----- DATA FOR THIS TASK -----

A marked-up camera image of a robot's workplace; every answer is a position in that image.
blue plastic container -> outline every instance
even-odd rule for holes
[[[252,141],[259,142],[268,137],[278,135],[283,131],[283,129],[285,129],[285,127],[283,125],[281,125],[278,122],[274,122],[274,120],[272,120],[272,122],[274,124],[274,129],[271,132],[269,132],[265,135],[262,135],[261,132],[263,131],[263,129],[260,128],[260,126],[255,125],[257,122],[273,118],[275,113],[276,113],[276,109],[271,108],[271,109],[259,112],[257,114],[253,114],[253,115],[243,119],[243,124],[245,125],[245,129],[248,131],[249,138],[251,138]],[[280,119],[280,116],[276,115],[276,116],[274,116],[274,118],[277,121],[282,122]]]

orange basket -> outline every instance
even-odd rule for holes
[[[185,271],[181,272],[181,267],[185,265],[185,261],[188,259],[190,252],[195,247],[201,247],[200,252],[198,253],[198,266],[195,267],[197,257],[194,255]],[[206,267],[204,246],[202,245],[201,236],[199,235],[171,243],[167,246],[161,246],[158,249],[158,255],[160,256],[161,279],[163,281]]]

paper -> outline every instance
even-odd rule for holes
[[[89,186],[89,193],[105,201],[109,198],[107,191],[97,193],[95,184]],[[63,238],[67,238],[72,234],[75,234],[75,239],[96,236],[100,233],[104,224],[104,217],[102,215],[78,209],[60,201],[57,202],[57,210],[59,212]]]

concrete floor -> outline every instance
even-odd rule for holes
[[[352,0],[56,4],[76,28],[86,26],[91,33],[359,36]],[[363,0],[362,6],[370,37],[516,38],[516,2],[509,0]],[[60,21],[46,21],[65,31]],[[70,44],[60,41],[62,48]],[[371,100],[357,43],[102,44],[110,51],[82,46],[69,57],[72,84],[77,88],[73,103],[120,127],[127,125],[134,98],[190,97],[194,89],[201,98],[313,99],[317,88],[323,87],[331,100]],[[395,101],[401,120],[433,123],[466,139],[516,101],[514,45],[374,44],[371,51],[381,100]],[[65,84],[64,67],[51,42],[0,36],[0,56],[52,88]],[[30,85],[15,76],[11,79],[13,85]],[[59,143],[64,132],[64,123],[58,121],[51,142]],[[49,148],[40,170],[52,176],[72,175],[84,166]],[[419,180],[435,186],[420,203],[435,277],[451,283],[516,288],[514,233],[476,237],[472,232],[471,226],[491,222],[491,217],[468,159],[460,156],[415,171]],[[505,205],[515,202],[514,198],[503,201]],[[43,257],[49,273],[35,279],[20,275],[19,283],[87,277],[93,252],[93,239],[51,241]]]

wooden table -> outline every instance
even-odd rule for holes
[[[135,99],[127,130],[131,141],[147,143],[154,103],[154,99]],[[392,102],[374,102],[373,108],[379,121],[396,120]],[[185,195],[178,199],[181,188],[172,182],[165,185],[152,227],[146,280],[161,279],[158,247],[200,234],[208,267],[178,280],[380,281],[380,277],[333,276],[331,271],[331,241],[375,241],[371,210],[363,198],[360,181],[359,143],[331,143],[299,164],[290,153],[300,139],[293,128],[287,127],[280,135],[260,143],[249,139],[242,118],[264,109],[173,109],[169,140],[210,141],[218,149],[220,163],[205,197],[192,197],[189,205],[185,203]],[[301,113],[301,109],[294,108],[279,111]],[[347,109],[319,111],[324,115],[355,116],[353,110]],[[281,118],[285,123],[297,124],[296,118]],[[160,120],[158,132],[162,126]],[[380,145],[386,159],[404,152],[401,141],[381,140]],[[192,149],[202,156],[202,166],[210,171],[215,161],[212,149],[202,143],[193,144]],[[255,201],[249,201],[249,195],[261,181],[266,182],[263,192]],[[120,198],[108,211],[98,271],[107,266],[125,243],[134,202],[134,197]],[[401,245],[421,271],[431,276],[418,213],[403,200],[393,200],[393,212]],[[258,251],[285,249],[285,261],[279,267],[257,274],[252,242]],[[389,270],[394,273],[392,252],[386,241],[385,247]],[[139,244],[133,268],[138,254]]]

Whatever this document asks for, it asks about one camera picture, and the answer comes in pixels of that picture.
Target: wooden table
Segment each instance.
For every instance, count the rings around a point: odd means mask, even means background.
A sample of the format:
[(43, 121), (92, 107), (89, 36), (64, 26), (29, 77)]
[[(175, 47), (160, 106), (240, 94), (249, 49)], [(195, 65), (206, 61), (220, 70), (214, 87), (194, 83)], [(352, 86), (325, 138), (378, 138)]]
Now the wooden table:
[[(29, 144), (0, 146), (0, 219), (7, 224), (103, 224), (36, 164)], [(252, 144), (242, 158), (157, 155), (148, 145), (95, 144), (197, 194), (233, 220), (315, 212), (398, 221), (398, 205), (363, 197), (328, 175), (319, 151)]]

-----

Please return the lines above exactly, from the first one down to the line with "blue plastic container", and stop after that line.

A marked-up camera image of a robot's workplace; every answer is a position in that image.
blue plastic container -> outline every instance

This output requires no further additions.